• [Assignment]
What lines of the data below hold "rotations"? Show them.

Start of Listed entries

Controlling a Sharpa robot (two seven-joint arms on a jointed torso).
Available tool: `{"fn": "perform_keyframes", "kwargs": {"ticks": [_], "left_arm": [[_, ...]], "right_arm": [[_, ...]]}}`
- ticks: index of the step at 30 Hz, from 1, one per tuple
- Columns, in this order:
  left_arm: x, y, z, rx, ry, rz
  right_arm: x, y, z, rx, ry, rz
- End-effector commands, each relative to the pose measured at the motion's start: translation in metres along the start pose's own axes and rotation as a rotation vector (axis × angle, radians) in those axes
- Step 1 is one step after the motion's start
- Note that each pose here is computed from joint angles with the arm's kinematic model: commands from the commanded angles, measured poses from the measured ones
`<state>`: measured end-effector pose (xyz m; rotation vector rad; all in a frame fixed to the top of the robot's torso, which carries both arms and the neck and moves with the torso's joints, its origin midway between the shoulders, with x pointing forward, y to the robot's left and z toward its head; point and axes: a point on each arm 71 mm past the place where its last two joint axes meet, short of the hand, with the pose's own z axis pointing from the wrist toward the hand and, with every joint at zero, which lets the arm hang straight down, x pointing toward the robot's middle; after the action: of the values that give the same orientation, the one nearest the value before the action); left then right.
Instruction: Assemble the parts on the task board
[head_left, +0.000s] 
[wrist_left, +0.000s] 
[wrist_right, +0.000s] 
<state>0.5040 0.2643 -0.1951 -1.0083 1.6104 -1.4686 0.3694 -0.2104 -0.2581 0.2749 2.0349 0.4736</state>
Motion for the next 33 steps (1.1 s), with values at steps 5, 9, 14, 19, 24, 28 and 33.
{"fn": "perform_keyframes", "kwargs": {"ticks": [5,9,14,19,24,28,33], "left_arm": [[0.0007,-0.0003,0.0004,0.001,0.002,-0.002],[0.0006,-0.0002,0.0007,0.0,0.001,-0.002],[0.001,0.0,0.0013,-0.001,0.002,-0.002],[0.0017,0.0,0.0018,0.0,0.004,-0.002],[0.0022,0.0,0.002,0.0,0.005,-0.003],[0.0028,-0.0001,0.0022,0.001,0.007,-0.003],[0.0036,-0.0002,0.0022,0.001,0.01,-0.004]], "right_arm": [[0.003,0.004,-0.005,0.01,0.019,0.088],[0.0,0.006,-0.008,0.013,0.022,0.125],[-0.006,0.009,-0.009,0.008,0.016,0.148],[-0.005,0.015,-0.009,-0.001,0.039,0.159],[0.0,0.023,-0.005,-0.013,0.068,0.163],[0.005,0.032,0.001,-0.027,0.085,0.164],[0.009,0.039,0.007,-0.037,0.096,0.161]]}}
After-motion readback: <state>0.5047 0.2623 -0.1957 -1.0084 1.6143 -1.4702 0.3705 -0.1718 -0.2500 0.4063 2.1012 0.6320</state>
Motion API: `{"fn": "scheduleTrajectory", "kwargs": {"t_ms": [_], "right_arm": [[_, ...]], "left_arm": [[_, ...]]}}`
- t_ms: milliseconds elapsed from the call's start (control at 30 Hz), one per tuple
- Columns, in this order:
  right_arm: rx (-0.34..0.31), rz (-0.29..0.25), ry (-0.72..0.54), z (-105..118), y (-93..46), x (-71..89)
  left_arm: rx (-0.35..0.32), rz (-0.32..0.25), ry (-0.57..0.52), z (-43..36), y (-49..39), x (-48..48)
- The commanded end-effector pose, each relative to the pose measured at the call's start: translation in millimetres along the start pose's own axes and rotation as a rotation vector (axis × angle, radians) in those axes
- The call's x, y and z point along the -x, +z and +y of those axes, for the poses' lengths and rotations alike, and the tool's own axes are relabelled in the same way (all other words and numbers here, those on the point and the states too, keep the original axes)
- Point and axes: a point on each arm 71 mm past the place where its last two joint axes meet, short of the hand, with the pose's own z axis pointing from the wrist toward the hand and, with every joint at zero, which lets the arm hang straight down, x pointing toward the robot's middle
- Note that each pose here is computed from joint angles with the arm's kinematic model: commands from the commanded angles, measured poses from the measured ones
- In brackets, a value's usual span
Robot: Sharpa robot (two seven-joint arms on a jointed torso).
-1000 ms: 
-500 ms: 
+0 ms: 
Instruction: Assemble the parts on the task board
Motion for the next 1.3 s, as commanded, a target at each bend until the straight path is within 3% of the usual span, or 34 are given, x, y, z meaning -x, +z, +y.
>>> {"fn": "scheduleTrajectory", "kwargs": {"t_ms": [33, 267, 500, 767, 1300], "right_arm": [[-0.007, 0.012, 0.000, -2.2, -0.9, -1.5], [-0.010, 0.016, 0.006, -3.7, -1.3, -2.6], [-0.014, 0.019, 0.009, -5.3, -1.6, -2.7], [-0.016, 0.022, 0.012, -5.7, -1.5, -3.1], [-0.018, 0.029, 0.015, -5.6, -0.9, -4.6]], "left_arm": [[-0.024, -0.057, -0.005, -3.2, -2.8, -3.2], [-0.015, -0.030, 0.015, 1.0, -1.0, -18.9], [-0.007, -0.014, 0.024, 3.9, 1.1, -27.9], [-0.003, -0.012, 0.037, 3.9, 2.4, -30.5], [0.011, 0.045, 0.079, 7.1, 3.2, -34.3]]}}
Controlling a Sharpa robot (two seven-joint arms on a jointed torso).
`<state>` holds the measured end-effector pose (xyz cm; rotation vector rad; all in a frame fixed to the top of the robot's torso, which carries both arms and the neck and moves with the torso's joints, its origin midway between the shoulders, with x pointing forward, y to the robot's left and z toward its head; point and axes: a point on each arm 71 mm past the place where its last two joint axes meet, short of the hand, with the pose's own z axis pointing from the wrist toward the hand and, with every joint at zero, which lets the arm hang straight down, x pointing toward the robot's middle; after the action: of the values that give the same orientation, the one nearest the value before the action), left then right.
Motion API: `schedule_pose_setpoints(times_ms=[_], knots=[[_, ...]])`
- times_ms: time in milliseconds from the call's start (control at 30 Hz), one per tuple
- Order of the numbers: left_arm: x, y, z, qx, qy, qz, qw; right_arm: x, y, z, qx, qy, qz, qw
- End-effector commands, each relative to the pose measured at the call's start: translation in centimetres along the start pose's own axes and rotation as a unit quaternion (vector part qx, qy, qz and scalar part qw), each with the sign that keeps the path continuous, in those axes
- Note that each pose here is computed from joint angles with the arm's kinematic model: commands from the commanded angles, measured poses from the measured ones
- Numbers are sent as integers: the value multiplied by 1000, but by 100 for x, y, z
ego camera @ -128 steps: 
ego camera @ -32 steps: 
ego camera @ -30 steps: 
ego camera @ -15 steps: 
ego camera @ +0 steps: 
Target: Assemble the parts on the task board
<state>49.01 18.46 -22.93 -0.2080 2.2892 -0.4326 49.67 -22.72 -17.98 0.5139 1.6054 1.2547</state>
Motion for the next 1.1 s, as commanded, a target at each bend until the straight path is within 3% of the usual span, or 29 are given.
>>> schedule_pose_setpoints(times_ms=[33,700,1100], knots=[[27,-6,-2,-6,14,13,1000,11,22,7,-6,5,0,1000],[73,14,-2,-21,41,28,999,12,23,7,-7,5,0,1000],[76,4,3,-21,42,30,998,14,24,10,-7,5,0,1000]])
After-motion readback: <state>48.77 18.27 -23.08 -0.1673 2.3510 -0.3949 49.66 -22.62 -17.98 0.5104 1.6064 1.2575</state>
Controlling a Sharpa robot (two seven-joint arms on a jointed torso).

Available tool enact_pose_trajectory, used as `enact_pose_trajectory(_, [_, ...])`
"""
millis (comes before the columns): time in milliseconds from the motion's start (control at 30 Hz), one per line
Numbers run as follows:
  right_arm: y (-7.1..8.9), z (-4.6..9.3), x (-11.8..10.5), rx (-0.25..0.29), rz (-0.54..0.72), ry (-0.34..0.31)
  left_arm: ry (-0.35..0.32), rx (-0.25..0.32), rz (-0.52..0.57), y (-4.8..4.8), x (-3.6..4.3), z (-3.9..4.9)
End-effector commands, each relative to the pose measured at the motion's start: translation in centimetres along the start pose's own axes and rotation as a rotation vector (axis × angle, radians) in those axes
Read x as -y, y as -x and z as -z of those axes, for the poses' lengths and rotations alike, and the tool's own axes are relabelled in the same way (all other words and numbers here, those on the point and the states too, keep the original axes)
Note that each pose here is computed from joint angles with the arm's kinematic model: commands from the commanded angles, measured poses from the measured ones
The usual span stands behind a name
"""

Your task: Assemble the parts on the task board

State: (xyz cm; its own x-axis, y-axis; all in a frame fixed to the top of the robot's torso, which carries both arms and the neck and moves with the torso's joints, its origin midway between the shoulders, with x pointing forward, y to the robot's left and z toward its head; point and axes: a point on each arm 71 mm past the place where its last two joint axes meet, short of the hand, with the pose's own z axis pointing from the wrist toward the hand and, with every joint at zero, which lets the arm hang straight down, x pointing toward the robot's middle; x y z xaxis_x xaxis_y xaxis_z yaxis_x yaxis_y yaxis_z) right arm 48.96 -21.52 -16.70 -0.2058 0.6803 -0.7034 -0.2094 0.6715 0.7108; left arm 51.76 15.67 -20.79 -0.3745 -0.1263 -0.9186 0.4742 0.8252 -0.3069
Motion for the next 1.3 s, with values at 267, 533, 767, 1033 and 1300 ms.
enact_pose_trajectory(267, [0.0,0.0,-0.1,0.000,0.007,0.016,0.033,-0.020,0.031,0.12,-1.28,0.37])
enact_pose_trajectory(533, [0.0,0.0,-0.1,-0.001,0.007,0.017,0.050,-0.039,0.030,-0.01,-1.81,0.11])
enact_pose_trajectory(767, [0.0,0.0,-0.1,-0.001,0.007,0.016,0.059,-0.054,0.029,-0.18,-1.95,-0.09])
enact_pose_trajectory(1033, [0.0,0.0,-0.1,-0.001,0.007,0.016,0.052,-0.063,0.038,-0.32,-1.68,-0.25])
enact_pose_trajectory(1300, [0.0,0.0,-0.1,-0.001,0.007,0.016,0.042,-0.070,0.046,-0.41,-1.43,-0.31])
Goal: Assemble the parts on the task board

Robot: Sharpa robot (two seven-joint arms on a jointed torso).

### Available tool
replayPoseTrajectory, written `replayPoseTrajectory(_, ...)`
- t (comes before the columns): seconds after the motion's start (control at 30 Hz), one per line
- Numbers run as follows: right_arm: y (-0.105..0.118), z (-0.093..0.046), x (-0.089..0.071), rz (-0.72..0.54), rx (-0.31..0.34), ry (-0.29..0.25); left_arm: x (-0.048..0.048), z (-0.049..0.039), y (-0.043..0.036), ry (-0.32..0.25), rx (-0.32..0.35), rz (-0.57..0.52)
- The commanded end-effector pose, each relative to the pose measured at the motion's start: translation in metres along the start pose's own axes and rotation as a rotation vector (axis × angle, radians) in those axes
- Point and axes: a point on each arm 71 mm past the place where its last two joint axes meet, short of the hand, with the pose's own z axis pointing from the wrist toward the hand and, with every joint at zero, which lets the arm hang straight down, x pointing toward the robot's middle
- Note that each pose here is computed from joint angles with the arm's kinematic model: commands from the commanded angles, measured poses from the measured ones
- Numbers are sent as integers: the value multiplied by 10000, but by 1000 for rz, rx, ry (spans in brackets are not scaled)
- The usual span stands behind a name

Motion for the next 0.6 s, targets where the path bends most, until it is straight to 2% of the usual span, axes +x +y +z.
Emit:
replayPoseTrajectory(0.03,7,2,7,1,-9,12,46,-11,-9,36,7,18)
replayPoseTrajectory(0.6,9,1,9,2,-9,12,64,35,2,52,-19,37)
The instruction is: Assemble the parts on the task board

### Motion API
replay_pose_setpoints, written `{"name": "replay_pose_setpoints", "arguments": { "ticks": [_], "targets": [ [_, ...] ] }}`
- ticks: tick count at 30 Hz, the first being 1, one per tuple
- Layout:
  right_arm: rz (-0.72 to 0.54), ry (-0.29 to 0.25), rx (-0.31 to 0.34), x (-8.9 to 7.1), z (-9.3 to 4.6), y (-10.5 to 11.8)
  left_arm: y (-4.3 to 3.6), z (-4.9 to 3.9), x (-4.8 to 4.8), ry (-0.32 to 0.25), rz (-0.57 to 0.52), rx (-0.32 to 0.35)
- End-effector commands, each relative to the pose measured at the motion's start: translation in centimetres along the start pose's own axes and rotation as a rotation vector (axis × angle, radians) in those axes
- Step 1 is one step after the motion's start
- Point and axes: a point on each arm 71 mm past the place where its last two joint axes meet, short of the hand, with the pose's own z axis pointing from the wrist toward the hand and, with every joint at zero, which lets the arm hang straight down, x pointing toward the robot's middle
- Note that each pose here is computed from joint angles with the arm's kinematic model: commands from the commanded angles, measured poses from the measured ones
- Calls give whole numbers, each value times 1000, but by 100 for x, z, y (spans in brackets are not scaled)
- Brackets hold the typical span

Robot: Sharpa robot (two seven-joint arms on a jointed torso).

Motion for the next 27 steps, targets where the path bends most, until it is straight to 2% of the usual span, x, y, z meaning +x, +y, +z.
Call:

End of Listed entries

• [Reply]
- The call's x, y and z point along the -x, +z and +y of those axes, for the poses' lengths and rotations alike, and the tool's own axes are relabelled in the same way (all other words and numbers here, those on the point and the states too, keep the original axes)
Read x as -y, y as -x and z as -z of those axes, for the poses' lengths and rotations alike, and the tool's own axes are relabelled in the same way (all other words and numbers here, those on the point and the states too, keep the original axes)

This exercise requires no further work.